For the listing below, give the count of lines containing "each", and no other text.
____
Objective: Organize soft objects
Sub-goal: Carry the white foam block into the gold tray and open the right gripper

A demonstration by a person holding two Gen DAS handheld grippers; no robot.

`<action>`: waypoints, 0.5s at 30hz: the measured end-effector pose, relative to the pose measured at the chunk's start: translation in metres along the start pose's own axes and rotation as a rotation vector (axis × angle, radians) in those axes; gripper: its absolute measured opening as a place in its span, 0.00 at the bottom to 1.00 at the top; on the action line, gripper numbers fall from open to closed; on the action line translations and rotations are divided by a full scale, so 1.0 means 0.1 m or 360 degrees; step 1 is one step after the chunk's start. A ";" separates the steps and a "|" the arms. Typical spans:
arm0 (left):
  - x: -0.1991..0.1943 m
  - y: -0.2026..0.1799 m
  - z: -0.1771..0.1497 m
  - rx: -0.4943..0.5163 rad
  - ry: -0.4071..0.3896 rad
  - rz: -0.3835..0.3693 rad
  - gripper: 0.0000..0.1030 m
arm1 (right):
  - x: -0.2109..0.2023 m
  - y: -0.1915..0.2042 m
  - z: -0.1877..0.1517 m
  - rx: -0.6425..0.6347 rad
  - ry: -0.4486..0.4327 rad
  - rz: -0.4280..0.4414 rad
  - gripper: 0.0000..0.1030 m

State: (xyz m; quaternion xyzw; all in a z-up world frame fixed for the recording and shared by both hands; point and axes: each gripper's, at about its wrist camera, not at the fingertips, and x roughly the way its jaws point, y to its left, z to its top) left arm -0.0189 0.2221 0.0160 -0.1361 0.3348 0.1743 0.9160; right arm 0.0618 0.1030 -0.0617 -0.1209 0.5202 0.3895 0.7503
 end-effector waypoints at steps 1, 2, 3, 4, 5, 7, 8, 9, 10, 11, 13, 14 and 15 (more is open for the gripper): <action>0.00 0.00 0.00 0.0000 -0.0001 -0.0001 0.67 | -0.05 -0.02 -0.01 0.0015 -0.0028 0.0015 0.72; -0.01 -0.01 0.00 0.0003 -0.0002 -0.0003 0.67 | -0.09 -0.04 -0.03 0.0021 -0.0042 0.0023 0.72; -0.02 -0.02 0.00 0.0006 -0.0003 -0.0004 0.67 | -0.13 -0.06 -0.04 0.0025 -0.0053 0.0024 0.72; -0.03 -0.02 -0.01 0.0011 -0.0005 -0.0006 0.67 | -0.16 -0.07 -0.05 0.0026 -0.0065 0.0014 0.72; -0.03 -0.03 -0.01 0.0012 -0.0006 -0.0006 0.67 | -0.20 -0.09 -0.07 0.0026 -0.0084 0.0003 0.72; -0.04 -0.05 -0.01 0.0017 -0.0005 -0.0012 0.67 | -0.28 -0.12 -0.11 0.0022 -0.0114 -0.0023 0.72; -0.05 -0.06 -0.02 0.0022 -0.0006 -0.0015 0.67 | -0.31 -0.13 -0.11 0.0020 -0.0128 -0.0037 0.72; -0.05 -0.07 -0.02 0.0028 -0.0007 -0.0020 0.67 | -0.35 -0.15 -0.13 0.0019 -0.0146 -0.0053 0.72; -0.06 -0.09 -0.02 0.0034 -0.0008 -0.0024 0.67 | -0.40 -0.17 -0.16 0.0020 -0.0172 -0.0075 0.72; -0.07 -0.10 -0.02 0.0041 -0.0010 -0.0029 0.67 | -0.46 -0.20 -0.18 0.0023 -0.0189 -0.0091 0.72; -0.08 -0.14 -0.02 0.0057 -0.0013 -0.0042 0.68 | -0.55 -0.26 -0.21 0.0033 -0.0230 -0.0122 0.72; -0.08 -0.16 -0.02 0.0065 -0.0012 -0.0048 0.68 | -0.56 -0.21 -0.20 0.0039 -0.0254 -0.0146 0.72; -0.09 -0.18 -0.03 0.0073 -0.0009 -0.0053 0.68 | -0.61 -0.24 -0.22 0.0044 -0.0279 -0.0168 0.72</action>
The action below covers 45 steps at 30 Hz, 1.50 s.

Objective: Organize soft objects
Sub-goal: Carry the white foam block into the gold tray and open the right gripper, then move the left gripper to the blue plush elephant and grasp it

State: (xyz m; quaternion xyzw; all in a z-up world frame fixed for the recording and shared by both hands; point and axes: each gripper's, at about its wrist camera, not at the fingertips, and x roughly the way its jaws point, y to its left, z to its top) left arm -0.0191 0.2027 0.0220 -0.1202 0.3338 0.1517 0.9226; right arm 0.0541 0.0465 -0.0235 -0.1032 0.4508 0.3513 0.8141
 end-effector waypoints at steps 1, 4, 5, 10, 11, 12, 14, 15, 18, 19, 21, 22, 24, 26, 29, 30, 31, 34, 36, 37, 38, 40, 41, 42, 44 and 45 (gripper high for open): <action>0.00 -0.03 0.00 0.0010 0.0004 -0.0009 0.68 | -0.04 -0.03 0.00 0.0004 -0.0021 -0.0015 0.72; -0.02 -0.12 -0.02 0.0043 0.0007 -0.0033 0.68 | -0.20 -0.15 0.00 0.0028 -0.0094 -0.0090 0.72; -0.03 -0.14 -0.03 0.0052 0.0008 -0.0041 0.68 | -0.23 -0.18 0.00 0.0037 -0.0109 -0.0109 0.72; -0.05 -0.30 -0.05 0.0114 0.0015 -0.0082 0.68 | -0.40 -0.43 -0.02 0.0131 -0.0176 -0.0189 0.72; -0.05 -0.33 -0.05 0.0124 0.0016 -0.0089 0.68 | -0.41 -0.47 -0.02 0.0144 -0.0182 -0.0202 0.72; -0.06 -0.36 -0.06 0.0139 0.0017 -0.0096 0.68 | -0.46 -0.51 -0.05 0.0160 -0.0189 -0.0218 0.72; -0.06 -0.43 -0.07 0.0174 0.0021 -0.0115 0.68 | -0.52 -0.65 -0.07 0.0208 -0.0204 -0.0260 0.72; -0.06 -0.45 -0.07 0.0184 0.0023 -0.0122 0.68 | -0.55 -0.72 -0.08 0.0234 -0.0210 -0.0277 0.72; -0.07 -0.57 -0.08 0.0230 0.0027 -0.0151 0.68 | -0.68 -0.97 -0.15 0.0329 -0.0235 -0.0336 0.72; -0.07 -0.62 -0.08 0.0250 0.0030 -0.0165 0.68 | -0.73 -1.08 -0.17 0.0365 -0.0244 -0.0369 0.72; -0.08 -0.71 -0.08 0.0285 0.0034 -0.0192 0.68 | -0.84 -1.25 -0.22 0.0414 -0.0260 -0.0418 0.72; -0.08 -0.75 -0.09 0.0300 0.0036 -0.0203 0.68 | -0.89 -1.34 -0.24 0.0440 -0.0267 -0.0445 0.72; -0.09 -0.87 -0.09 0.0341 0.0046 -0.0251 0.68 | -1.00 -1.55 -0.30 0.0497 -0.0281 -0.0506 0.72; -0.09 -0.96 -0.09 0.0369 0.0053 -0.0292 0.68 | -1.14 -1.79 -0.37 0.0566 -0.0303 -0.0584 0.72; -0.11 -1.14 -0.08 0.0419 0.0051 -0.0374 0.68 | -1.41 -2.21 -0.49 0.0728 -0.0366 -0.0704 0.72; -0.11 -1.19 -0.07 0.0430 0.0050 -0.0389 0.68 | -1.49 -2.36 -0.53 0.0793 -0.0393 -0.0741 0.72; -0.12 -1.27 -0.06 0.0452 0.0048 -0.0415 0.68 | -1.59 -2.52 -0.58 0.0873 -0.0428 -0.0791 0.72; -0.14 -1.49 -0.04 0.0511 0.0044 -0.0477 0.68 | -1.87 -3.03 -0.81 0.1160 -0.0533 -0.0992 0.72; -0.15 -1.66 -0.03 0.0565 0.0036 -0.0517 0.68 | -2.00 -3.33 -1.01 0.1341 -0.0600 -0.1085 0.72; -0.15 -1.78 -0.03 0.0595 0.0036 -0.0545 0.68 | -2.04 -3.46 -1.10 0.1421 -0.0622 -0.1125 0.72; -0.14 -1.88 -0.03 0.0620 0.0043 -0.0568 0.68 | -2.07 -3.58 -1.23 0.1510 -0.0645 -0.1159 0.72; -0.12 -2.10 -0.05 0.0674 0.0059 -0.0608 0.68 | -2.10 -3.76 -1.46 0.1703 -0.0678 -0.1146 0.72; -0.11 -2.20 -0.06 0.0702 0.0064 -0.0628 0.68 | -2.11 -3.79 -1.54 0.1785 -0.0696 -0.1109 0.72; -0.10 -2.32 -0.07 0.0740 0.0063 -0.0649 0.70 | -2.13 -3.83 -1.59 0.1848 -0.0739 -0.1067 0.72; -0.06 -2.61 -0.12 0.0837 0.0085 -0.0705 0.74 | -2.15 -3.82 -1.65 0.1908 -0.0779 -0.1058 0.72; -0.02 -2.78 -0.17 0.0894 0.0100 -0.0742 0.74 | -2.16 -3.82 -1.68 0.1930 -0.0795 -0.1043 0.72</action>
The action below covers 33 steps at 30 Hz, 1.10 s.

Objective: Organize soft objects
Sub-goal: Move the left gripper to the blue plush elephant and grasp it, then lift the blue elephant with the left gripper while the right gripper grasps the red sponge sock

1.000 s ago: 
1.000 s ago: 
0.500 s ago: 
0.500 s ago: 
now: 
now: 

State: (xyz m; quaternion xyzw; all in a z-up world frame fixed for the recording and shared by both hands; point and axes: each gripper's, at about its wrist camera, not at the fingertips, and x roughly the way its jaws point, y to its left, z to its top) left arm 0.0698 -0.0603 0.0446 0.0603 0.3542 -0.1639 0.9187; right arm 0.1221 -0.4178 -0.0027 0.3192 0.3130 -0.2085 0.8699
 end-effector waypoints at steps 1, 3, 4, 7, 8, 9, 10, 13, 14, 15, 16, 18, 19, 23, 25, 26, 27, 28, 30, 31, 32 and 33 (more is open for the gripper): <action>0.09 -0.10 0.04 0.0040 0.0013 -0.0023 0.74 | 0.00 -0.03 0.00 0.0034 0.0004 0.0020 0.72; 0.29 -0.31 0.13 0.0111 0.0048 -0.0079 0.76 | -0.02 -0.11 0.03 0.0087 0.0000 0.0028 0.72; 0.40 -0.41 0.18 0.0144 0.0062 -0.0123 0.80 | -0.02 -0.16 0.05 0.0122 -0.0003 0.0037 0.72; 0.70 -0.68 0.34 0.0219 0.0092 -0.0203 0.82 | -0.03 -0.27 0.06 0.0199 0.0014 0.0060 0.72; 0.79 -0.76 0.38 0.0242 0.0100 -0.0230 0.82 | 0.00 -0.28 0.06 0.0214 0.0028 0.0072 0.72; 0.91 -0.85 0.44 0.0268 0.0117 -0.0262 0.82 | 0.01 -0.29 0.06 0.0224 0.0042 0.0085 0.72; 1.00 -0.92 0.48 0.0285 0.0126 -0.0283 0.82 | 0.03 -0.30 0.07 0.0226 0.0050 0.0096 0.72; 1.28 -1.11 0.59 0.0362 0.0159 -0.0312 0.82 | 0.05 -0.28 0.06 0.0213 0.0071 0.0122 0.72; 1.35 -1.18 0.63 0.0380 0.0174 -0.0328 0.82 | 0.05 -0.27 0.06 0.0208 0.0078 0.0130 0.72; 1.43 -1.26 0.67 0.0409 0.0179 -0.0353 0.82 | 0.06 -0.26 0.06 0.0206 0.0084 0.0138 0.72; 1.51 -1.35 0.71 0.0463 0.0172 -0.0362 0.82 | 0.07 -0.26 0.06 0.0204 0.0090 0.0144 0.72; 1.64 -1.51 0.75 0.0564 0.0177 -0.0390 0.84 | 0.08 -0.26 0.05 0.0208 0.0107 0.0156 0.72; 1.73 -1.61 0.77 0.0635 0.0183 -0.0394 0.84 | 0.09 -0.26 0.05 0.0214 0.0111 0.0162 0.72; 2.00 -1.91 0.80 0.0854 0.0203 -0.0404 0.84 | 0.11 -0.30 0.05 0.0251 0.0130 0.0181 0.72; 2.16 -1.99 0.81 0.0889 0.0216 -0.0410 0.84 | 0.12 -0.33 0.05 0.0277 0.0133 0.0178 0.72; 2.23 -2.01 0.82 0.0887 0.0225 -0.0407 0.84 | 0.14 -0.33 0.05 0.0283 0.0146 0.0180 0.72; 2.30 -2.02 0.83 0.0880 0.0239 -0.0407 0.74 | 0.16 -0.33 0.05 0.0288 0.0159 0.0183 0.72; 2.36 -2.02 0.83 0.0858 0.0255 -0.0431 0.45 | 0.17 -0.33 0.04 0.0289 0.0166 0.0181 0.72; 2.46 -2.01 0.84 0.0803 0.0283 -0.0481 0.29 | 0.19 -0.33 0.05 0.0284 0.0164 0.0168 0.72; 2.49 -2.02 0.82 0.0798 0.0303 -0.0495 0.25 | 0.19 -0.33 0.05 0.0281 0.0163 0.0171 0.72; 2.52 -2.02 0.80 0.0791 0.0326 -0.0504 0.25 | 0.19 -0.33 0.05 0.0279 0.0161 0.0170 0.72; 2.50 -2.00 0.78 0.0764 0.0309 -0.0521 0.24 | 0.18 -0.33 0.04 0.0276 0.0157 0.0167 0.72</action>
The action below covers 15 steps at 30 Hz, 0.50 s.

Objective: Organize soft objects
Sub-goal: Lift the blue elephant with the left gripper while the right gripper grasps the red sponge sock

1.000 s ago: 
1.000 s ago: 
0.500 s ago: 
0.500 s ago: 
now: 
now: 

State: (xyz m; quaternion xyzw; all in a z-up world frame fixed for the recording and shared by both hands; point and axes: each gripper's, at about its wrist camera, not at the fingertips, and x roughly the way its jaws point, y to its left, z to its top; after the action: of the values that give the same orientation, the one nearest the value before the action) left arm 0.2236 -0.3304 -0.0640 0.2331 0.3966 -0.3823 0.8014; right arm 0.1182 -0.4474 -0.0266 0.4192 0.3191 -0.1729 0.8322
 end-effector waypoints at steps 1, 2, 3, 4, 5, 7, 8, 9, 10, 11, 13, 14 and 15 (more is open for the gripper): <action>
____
- _WRITTEN SOLUTION_
4